A year later, the Football Association stopped her from playing in the parliamentary men’s team, due to their strict rules about mixed football. Thankfully, a women’s team was created, which she co-captains with Labour’s Alison McGovern. “It’s cross-party but we have more Labour MPs – the Tory ladies are not interested,” Crouch says.

Her prowess on the pitch resulted in David Cameron asking her to become sports minister in 2015, but she was disappointed this did not include school sport. Crouch believes there is a wider problem: that many departments – Health, Education, Environment and Transport – all have partial responsibility for wellbeing and exercise, but it is not their priority.

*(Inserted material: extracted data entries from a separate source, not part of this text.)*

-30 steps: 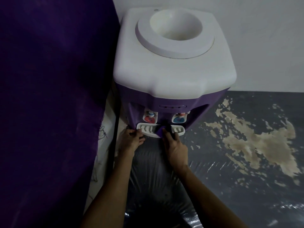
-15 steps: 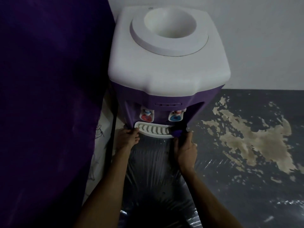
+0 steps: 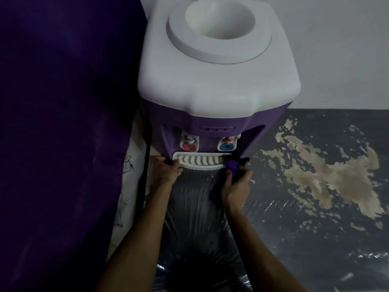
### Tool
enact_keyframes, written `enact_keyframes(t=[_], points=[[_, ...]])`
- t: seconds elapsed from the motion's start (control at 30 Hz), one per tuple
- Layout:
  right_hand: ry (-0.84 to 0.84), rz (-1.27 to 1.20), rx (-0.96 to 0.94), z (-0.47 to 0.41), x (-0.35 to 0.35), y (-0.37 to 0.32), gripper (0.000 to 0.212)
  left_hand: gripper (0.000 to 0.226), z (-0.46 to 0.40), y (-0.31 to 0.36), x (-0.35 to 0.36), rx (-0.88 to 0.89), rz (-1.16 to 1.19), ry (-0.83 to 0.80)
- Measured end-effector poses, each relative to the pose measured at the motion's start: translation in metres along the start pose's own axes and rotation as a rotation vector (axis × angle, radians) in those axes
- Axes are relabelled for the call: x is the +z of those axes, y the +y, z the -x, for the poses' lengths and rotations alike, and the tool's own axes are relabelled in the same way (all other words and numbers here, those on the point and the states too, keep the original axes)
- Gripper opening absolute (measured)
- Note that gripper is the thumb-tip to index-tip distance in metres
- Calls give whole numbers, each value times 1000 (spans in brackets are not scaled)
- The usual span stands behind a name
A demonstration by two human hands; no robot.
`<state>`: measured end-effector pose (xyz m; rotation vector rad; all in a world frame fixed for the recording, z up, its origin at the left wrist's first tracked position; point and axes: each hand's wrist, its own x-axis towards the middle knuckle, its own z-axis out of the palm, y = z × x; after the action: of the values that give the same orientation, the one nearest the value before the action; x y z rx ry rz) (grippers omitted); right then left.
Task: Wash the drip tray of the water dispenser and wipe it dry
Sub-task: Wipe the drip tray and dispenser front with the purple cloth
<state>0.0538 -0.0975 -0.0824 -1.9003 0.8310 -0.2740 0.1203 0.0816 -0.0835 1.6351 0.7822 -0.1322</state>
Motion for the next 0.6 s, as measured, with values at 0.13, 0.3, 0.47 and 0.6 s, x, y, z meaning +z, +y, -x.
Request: enact_keyframes(t=[0.13, 0.3, 0.47, 0.6], points=[[0, 3, 146, 5, 4, -1, 31, 26, 1, 7, 1, -81, 115, -48], [-106, 93, 44, -3, 9, -10, 29, 32, 0, 14, -4, -149, 142, -113], [-168, 378, -146, -1, 2, -4, 30, 45, -9, 14, -13, -141, -99, -151], [-245, 572, -273, 6, 3, 1, 29, 45, -15, 16, -21, 12, -466, -130]])
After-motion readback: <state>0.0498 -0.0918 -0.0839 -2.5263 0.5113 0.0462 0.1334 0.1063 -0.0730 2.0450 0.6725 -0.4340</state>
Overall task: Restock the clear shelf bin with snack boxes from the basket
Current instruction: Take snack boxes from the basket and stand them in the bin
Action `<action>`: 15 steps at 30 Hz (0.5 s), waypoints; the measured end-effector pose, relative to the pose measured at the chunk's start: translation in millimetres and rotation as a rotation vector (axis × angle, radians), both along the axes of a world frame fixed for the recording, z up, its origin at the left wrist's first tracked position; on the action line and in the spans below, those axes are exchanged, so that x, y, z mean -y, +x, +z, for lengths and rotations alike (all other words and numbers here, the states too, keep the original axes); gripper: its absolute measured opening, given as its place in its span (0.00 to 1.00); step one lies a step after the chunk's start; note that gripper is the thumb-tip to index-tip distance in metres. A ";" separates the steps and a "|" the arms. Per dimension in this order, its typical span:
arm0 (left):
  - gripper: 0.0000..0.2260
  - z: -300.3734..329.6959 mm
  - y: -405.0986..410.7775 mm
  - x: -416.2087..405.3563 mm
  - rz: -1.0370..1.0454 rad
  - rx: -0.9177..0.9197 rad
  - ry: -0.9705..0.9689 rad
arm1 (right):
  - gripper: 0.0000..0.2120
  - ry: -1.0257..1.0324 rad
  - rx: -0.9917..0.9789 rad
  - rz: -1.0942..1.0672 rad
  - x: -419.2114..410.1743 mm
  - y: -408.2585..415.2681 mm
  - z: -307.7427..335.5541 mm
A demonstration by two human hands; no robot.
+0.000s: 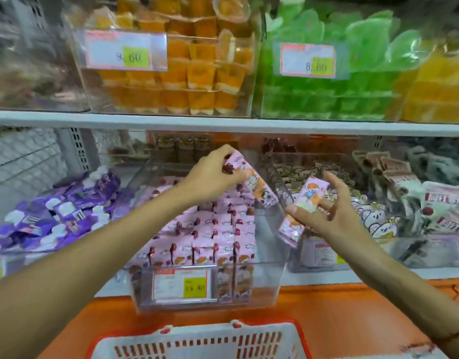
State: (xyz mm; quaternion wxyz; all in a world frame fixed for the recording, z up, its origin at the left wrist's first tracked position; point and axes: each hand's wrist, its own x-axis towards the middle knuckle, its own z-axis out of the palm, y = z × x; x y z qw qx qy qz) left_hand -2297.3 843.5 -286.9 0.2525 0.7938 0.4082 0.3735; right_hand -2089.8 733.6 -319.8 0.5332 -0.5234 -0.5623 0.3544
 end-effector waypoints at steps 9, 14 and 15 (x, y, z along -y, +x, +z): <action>0.13 -10.9 22.1 -43.1 -0.054 -0.440 -0.092 | 0.32 0.132 -0.002 0.017 -23.0 2.0 8.6; 0.07 -39.5 42.2 -36.7 0.118 -0.712 0.124 | 0.27 0.153 0.001 0.058 -31.0 0.5 15.0; 0.10 -42.8 44.0 -36.9 0.140 -0.707 0.124 | 0.27 0.144 0.017 0.076 -32.2 0.5 15.4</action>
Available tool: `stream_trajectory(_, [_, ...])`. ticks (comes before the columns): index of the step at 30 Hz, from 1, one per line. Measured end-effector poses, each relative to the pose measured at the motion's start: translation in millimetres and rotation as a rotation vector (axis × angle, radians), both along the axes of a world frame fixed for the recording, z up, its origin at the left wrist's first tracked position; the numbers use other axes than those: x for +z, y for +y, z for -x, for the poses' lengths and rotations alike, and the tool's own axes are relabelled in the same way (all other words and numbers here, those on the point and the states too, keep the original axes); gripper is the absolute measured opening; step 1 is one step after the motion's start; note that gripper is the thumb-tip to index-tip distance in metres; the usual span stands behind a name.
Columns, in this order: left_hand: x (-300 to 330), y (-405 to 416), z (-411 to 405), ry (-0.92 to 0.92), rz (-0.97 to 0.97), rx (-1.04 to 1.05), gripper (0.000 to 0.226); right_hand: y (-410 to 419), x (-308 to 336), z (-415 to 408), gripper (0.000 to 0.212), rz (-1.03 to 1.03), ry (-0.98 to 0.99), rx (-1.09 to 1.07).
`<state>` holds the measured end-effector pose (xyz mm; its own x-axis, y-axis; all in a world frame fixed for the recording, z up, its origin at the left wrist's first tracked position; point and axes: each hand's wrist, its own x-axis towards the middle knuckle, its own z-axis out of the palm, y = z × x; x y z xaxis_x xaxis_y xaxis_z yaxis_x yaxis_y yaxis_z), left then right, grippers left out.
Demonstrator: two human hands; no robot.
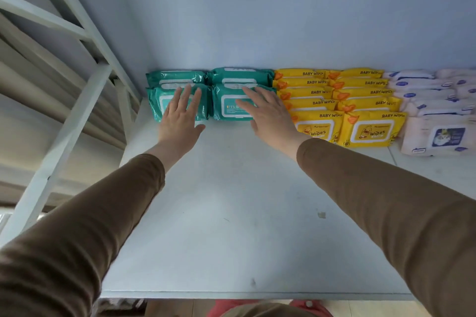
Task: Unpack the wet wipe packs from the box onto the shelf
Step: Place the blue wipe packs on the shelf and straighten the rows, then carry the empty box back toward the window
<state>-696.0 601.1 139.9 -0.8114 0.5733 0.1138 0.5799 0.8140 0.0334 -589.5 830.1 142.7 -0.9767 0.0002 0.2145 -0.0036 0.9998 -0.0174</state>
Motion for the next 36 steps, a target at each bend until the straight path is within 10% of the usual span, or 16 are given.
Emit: stream_trajectory(36, [-24,300,-631,-0.294,-0.204,-0.496,0.06,257,-25,-708,0.044,0.378,-0.043,-0.488])
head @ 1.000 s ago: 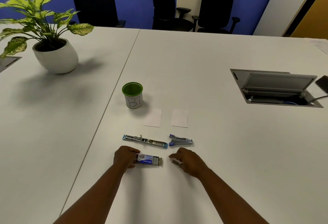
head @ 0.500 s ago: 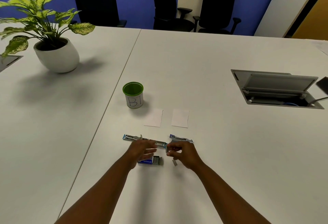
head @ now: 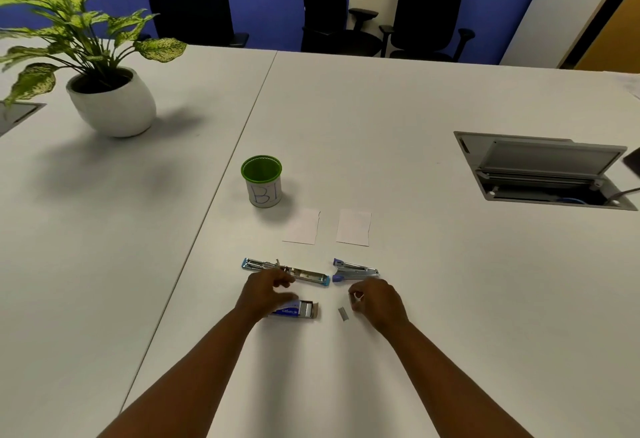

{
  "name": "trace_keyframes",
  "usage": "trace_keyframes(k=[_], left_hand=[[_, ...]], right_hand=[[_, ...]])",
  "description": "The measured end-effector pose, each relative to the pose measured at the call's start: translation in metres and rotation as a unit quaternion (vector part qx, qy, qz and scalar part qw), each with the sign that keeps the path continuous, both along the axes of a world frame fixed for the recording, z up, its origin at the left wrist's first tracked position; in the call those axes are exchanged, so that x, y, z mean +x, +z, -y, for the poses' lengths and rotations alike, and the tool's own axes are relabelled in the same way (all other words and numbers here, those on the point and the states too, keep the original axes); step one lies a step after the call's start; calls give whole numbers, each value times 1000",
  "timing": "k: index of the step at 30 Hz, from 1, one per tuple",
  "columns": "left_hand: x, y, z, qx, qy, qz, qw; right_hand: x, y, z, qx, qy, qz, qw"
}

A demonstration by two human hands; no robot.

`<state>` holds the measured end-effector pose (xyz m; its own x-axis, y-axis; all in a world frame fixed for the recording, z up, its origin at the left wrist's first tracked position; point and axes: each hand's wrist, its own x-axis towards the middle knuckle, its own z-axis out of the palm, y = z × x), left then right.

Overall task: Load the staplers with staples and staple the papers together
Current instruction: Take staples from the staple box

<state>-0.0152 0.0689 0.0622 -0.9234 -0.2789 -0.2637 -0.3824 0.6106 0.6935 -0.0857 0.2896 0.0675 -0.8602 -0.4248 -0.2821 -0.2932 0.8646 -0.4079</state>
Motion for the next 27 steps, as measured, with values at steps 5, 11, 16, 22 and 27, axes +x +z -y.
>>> trace_keyframes(k=[5,11,16,22,27], left_hand=[[12,-14,13,-131,-123,47,983],[15,-18,11,-130,-104,27,986],[17,-20,13,-112,-98,12,989],[15,-21,14,-94,-91,3,991],[15,-22,15,-85,-93,2,992]], right_hand=[[7,6,20,-93,3,40,995],[20,5,57,-56,74,8,996],[22,-1,69,-6,104,20,994],[21,-4,70,23,123,29,992],[21,-9,70,39,135,12,990]])
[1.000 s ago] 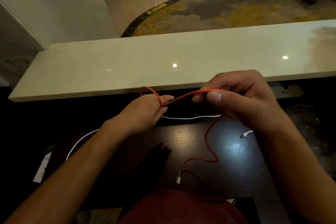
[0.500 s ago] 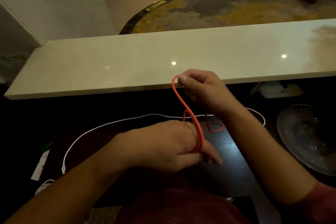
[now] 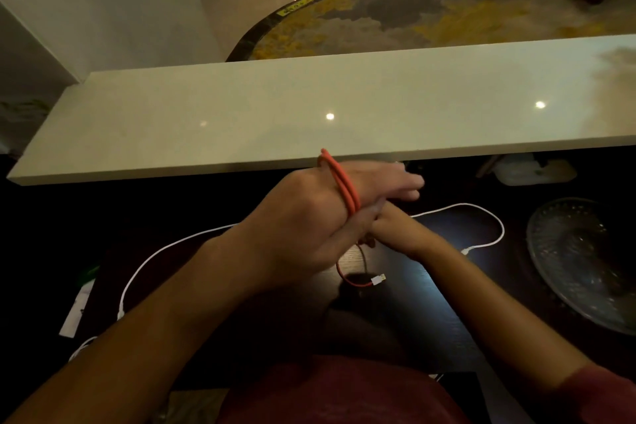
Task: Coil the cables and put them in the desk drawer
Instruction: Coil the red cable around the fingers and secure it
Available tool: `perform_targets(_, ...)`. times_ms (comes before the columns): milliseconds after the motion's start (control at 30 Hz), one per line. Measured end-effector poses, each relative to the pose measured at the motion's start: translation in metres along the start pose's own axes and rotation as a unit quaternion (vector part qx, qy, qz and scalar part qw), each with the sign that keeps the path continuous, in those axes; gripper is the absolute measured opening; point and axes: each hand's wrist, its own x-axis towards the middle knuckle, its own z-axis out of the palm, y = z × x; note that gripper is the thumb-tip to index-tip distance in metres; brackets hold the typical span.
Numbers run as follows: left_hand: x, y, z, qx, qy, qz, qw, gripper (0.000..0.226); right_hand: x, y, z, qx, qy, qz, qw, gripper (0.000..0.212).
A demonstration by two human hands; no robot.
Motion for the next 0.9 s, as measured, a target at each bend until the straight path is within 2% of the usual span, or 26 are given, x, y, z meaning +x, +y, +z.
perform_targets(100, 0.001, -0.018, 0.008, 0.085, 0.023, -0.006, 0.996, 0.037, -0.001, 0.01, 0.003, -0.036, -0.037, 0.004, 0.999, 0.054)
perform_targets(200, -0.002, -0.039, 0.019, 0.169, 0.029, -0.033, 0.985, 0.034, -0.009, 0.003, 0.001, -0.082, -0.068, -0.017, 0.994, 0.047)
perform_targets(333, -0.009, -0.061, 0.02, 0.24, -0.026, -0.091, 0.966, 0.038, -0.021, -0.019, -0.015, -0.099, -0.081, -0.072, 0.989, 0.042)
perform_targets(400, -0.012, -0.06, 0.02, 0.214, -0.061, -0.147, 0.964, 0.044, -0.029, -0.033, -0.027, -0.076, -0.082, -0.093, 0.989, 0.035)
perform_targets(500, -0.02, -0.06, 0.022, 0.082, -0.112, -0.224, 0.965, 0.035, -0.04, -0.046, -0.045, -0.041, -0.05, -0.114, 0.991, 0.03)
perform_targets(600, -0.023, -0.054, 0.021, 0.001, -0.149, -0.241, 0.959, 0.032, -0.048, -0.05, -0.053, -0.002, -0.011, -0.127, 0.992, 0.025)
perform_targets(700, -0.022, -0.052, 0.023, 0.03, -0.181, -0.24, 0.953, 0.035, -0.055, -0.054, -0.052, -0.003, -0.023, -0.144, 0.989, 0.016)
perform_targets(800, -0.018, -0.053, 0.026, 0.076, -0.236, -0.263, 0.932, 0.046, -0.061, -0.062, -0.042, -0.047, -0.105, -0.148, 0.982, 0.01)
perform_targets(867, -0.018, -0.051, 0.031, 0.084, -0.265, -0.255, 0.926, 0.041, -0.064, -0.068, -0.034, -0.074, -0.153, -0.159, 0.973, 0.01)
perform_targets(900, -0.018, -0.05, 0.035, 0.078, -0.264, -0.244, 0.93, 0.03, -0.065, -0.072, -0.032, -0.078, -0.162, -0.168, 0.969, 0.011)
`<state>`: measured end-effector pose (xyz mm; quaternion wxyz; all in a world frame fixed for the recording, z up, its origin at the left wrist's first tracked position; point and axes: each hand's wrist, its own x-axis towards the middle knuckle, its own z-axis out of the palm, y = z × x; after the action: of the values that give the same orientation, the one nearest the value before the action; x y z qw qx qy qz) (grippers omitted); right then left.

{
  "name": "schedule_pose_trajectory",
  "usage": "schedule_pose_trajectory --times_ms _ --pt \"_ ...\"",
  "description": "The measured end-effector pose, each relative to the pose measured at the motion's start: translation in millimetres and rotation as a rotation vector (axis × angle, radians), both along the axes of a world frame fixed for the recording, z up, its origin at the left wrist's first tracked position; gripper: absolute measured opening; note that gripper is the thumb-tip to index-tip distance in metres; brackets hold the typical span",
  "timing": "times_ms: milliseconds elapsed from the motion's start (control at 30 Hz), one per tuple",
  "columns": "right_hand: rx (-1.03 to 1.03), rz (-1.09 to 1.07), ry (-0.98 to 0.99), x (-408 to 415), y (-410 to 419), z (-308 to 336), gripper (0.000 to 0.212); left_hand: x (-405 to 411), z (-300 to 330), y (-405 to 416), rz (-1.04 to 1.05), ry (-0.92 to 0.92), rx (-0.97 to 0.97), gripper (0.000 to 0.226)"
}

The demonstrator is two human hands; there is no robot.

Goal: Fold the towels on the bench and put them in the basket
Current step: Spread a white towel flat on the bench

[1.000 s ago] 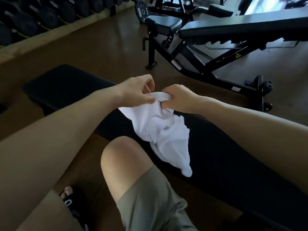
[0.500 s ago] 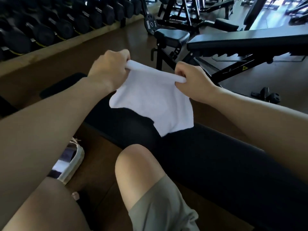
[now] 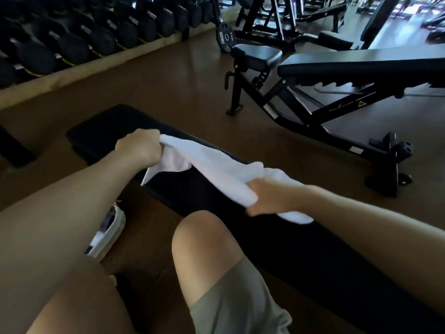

She wants the government to create a department of wellbeing to help address chronic illness in the United Kingdom. “We ought to reconfigure Whitehall to have a much bigger focus on improving people’s wellbeing – physical and mental health,” she explains. “You can draw bits from other departments, creating a department whose mission is to reduce the number of people who have to rely on the Health Service.” 

For her, this is personal. When she was diagnosed with breast cancer in 2020, she read studies that showed exercise could reduce the risk of recurrence. Due to lockdown, football was out, but she became a keen cyclist, and would go for long bike rides between chemo sessions. 

Football, though, remains her great sporting love. She shares a season ticket for Tottenham Hotspur, and rejoiced in the recent success of the Lionesses, feeling it reflected years of hard work by people behind the scenes. “It was brilliant,” she smiles. “And no one stuck a flare up their bottom to celebrate!” 


Rosamund Urwin is a journalist with The Sunday Times.